• **Problem to work on**
When the line containing "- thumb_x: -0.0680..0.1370" is found in the data below, copy it and each line after it through the line containing "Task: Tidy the", exactly and with no others.

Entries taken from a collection
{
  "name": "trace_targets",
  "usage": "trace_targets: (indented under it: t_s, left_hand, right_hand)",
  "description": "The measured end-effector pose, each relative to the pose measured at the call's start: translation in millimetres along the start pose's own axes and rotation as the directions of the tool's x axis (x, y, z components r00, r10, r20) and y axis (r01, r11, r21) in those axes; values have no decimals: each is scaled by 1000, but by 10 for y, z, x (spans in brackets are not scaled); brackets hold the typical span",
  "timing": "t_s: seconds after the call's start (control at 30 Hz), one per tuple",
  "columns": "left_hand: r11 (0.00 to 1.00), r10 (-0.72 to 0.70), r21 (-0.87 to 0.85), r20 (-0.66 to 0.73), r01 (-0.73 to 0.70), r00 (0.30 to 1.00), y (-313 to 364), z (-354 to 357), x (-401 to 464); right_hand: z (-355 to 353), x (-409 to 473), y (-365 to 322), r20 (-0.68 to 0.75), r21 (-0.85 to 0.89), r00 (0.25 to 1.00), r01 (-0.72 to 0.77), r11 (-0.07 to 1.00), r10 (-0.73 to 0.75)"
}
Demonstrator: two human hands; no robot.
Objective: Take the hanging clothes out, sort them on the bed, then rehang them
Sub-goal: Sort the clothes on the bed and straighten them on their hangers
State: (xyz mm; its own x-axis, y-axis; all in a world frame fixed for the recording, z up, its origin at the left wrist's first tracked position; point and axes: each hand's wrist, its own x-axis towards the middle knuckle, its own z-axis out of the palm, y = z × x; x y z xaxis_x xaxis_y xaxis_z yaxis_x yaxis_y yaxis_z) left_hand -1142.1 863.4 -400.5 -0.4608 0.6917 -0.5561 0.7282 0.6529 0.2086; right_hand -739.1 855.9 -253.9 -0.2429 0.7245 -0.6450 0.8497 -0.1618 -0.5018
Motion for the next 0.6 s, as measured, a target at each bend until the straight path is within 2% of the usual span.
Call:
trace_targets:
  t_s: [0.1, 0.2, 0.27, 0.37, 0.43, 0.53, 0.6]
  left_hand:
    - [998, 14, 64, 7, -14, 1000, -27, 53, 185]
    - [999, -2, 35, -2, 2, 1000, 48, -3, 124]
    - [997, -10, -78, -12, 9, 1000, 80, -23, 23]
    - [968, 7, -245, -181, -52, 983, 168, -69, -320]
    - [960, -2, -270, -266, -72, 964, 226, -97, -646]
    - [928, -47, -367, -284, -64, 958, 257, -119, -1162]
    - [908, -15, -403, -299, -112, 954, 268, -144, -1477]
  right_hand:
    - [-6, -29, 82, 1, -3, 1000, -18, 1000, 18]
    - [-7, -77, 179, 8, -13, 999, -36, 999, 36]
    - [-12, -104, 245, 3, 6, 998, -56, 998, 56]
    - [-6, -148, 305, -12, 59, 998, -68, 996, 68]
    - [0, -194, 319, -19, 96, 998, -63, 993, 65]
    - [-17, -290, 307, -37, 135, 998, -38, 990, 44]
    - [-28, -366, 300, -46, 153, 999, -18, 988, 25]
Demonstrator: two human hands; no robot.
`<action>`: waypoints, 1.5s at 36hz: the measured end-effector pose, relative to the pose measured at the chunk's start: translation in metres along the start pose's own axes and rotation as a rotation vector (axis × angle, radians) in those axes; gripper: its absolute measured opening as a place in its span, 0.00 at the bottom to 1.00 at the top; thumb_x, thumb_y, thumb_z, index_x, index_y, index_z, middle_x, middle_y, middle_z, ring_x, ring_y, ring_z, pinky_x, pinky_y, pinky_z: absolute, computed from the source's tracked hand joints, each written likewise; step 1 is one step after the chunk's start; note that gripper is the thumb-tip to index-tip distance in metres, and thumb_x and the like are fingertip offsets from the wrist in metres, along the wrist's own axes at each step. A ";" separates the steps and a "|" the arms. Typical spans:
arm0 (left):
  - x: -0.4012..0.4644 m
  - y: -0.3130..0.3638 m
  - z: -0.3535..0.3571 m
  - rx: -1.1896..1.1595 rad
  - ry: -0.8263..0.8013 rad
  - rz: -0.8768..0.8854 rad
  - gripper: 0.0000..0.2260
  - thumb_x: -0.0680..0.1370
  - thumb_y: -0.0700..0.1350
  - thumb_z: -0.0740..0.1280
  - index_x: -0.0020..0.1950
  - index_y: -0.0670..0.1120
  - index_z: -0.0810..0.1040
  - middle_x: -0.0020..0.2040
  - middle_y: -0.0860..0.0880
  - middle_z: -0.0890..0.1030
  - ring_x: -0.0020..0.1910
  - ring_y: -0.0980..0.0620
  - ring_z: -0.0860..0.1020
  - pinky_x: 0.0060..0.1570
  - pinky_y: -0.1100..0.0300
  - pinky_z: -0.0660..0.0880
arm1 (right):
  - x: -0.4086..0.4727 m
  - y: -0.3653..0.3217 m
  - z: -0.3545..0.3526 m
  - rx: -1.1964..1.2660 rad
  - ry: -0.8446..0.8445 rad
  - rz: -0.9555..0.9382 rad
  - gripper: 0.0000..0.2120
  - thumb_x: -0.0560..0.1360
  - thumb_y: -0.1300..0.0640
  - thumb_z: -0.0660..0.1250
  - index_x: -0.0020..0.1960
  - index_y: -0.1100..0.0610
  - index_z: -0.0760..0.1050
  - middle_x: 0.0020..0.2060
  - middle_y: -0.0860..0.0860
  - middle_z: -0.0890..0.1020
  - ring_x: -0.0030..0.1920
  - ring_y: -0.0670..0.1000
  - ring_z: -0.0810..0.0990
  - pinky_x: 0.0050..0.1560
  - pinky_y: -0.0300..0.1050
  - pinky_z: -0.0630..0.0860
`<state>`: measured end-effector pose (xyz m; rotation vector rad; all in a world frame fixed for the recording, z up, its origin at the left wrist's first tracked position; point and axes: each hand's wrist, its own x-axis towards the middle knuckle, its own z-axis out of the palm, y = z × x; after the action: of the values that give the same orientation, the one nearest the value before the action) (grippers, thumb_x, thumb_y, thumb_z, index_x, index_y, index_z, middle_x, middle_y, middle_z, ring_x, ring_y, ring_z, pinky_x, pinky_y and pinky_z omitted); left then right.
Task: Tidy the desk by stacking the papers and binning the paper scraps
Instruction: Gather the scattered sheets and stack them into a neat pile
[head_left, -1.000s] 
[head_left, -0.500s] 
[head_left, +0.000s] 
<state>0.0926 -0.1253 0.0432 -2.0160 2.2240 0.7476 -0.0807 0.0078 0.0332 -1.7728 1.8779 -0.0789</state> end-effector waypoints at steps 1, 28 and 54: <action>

• **Solved exercise**
  - thumb_x: -0.0680..0.1370
  - thumb_y: -0.0700..0.1350
  - thumb_z: -0.0740..0.1280
  - index_x: -0.0020..0.1950
  - index_y: -0.0670..0.1120
  - index_z: -0.0810..0.1040
  - middle_x: -0.0020..0.2040
  - middle_y: -0.0860..0.0880
  - middle_z: -0.0890..0.1030
  - ring_x: -0.0020..0.1910
  - ring_y: -0.0980..0.0620
  - ring_z: -0.0860..0.1020
  - pinky_x: 0.0060..0.1570
  - pinky_y: -0.1100..0.0300
  - pinky_z: -0.0660..0.0880
arm1 (right):
  - x: -0.4086..0.4727 m
  - y: -0.3653..0.3217 m
  - z: -0.3545..0.3526 m
  - rx: -1.1964..1.2660 rad
  - ry: -0.8446..0.8445 rad
  - rz: -0.9555..0.9382 rad
  - gripper: 0.0000..0.2120
  - thumb_x: -0.0560..0.1360
  - thumb_y: -0.1300..0.0640
  - thumb_z: -0.0660..0.1250
  - index_x: -0.0020..0.1960
  - index_y: -0.1100..0.0610
  - index_z: -0.0760..0.1050
  - middle_x: 0.0020..0.2060
  - middle_y: -0.0860..0.0860
  - middle_z: -0.0890..0.1020
  - ring_x: -0.0030..0.1920
  - ring_y: -0.0670..0.1000
  - ring_z: -0.0810..0.0990
  - pinky_x: 0.0050..0.1560
  - pinky_y: -0.0300..0.1050
  - pinky_z: -0.0630..0.0860
`<state>`: measured end-effector pose (xyz m; rotation vector rad; all in a world frame fixed for the recording, z up, its origin at the left wrist's first tracked position; point and axes: each hand's wrist, its own x-axis towards the middle knuckle, its own z-axis out of the palm, y = z × x; after the action: of the values that give the same orientation, the one nearest the value before the action) (grippers, thumb_x, thumb_y, thumb_z, index_x, index_y, index_z, middle_x, middle_y, middle_z, ring_x, ring_y, ring_z, pinky_x, pinky_y and pinky_z omitted); left then right.
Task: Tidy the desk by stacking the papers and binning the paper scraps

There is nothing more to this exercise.